What studies? Done by republicans or DeVoss? Countries that have year round education are kicking our azzes all over the world. Why do our top scientists now all come from elsewhere? They don’t find sports as part of “education” and hold students accountable and spread more reasonable breaks over the year vs one giant brain drain summer off.


The smartest editorial printed in this paper. Of course parents are going to complain that they can't have there vacation. Think about the future of your child so they don't become stupid as the parents that complain.


"their vacation" ... not there. School systems are under-staffed and undercompensated now to get the job done, and the pressure on teachers is enough to drive some of them to leave the profession. Pushing something that isn't working right into a year-round venture is just mindless. Fix the problems, then think about it. I don't favor it at all.


Sorry, I do favor it. Time to utilize the resources year round.

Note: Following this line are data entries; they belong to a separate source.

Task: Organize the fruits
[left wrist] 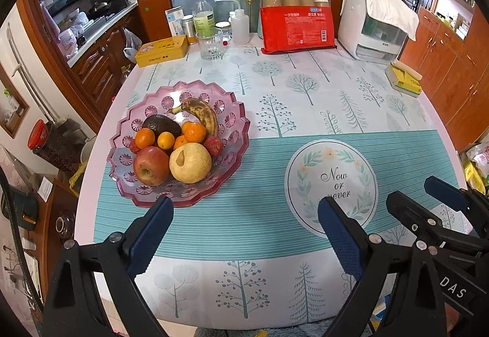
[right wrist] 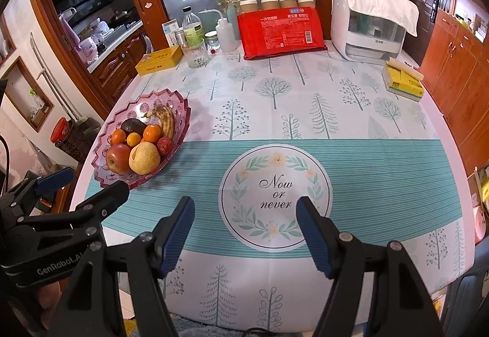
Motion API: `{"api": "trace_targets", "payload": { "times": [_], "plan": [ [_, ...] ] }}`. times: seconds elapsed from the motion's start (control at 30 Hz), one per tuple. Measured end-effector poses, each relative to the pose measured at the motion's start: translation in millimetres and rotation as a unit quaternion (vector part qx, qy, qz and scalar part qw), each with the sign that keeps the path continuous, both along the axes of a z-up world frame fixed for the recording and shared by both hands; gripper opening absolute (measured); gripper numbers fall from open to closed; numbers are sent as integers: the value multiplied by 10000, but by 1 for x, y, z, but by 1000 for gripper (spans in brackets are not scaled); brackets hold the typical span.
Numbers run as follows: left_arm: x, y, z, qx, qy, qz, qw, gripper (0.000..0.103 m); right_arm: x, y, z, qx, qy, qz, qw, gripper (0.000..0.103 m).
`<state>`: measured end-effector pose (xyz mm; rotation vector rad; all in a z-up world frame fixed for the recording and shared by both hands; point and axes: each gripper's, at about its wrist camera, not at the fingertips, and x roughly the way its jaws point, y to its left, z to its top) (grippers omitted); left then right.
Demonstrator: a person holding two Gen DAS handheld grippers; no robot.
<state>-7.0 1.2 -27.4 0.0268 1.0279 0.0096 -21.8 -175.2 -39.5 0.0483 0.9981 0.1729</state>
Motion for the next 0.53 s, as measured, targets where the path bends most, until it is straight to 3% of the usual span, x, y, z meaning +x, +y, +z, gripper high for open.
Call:
{"api": "trace_targets", "payload": {
  "times": [0.53],
  "plan": [
    [2,-2,-1,-2,22,-12,10000,95,3,-3,-5,24,43,-35,10000,70]
  ]
}}
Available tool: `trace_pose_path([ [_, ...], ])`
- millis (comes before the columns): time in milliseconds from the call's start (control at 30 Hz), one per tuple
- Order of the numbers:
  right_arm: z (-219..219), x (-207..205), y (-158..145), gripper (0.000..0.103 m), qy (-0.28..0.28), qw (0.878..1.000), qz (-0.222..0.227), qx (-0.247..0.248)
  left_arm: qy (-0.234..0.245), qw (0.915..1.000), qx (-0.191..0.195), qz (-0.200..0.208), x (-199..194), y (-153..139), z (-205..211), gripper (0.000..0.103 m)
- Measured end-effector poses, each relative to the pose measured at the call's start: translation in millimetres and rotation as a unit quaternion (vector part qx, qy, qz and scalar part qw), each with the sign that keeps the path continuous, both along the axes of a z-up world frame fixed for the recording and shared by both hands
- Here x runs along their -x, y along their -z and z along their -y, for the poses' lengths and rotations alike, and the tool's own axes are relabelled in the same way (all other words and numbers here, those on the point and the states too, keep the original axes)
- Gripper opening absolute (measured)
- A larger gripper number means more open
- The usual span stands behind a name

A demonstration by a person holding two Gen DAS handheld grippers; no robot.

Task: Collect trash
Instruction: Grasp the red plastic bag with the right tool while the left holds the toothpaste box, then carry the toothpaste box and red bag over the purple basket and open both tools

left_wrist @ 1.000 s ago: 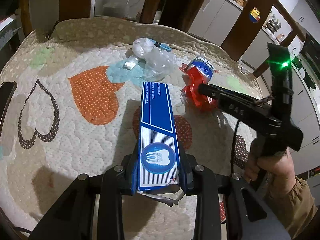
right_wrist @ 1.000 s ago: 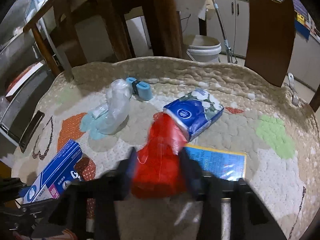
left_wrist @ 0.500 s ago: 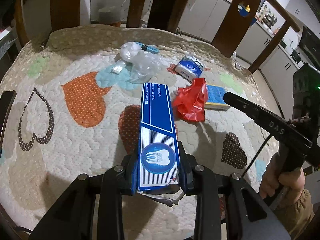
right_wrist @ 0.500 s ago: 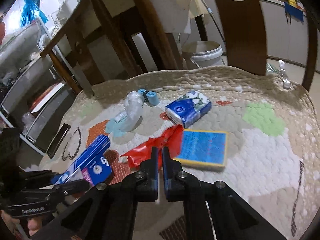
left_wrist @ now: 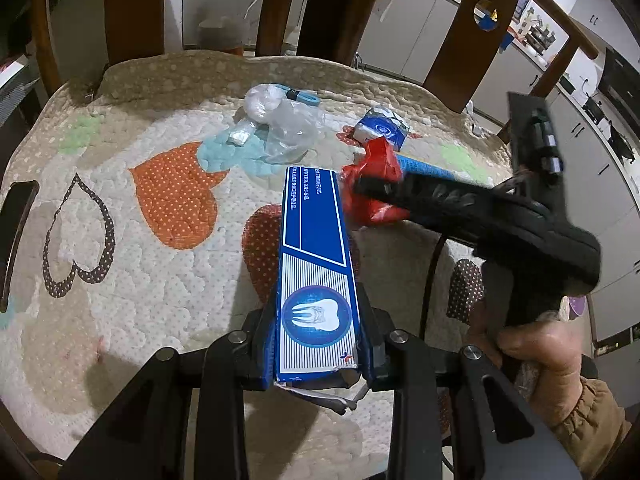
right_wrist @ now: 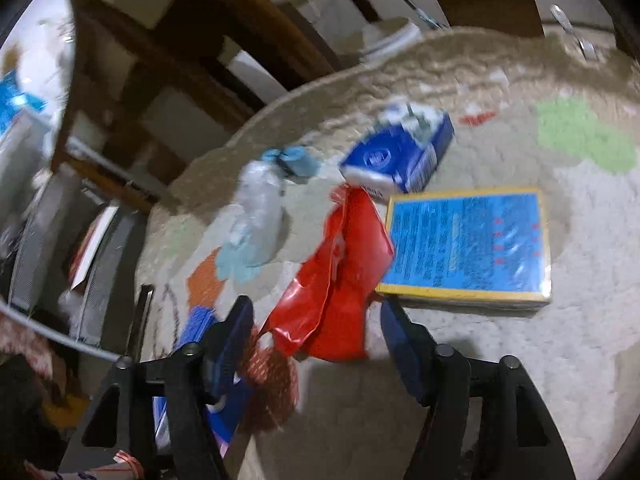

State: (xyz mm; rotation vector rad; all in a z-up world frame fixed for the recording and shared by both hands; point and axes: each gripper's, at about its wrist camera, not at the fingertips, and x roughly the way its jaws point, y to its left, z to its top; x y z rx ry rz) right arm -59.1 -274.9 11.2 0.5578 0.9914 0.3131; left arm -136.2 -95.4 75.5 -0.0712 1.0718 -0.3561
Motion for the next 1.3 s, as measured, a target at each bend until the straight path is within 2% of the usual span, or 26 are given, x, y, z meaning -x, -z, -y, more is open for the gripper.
trace_pose_path([
  [33, -0.4, -0.8, 2.5, 0.024, 0.002, 1.0, -0.005, 0.003, -0.001, 1.0, 0.001, 0.001, 0.4, -0.6, -1.5, 0.03],
  [167, 4.1, 7.7, -3.3, 0.012, -0.007, 1.0, 0.008, -0.006, -0.004, 1.0, 0.004, 0.005, 0.3, -1.5, -5.3, 0.03],
  [400, 24.0, 38.2, -28.7, 0.01, -0.023, 0.998, 0.053, 0.007, 0.009, 0.9999, -0.001, 0.01, 2.8, -8.2, 7.1, 0.03],
  [633, 72.1, 70.1, -48.2, 0.01, -0.003, 0.996, 0.087, 0.028, 0.046, 0.9986, -0.015, 0.021, 3.3, -21.1, 41.9, 0.03],
  [967, 175.1, 106.0, -63.8, 0.01, 0.088, 0.988, 0.107, 0.072, 0.116, 0.9912, -0.04, 0.05, 2.3, -38.6, 125.0, 0.03],
  [1133, 217.9, 126.7, -70.8, 0.01, 0.146, 0.977, 0.12, 0.095, 0.15, 0.986, -0.048, 0.056, 0.5, -41.3, 165.7, 0.03],
  [1300, 260.1, 148.7, -68.7, 0.01, 0.203, 0.966, 0.123, 0.102, 0.184, 0.9775, -0.065, 0.08, 6.4, -45.8, 206.8, 0.03],
])
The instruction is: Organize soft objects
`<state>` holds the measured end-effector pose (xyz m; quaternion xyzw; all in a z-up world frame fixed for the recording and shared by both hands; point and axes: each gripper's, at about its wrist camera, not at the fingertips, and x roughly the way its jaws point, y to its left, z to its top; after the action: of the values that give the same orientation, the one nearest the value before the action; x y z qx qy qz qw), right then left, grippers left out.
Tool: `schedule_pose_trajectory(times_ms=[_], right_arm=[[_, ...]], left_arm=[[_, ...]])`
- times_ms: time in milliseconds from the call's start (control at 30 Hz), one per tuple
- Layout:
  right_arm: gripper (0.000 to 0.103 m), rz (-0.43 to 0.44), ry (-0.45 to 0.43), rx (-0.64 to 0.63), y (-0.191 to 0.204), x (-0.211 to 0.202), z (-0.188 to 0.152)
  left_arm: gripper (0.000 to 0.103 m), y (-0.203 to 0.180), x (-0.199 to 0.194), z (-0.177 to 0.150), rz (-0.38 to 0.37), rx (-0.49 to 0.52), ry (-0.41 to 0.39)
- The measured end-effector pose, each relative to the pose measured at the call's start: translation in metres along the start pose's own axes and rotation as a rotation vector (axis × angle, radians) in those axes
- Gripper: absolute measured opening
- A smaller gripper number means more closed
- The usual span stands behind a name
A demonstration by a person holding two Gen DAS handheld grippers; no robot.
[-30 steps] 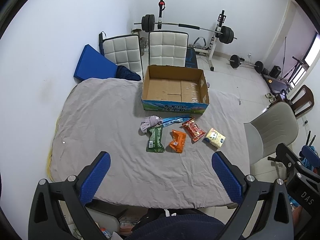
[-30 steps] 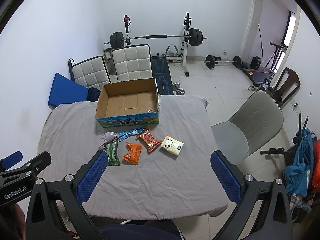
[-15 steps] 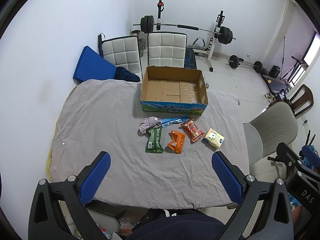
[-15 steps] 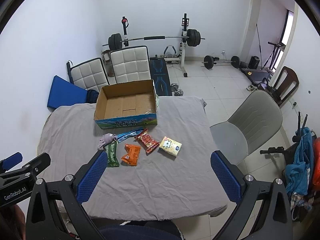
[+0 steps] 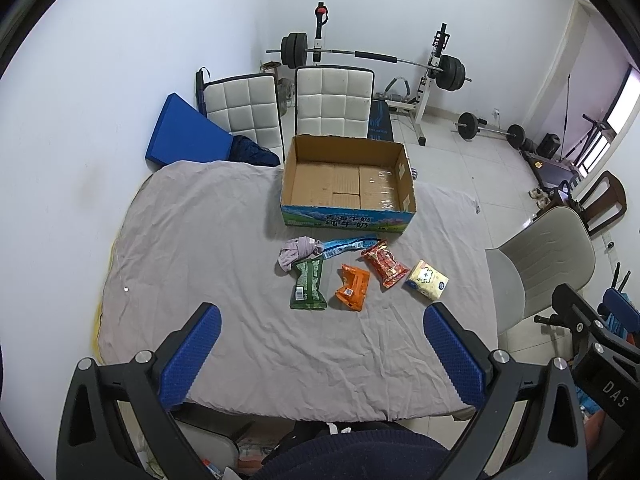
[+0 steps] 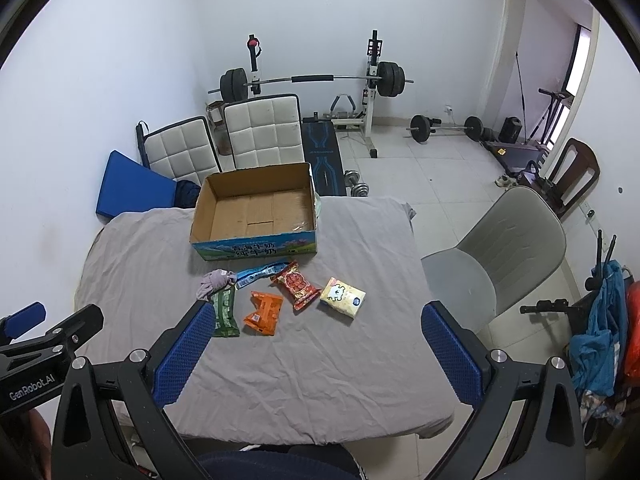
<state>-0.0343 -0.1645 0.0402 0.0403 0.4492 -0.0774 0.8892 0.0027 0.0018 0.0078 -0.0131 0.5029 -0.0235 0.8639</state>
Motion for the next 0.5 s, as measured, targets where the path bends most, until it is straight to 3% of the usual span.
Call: schedule_pose_trajectory(times_ms=[500], right_arm=[[0.103, 0.001, -0.004, -0.009, 0.0051, 0.0031, 0.0099]], left_arm=[[0.103, 0.0002, 0.0031, 0.0024, -0.006, 0.004, -0.003]])
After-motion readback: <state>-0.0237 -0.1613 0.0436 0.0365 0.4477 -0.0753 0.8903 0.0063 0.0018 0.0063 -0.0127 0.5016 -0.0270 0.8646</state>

I learned things in summer when my vacation coordinated with cousins' elsewhere. Picking strawberries on their farm with them in school just would not be the same.

Greg F

It’s been time for decades. People won’t do anything good for themselves....especially with the GOP agenda to dumb down its constituents...see the latest chapter involving DeVoss.


As an only child in a family without the funds for summer camp or vacations of more than a day or two I would have welcomed the opportunity to go to school in the summer. There were and are many kids who would benefit from the chance to go to school in the summer even if not five days a week. But the vast majority of parents would never accept it.


Yet, they’re having a fit about the present situation. It would be interesting to know how many parents would be in favor of making up the time this summer.


I've wondered how many will decide homeschooling works for them.


It might be an interesting experiment to make it available but not mandatory. It might take only a couple of years before some parents realized that their kids were falling behind. Kinda like how kids who play the same sport year round are better at it than those who don’t.


Living in a rural area, our school took us to a private lake for swimming and we would hitch hike to go swimming when the didn't. Before the mid summer we could swim in the stream going down through town. The water wasn't too cold after the snow melted, but the stream would dry up in mid summer. Summer was great in a rural community. Playing in the hay fields, hunting, swimming, playing games.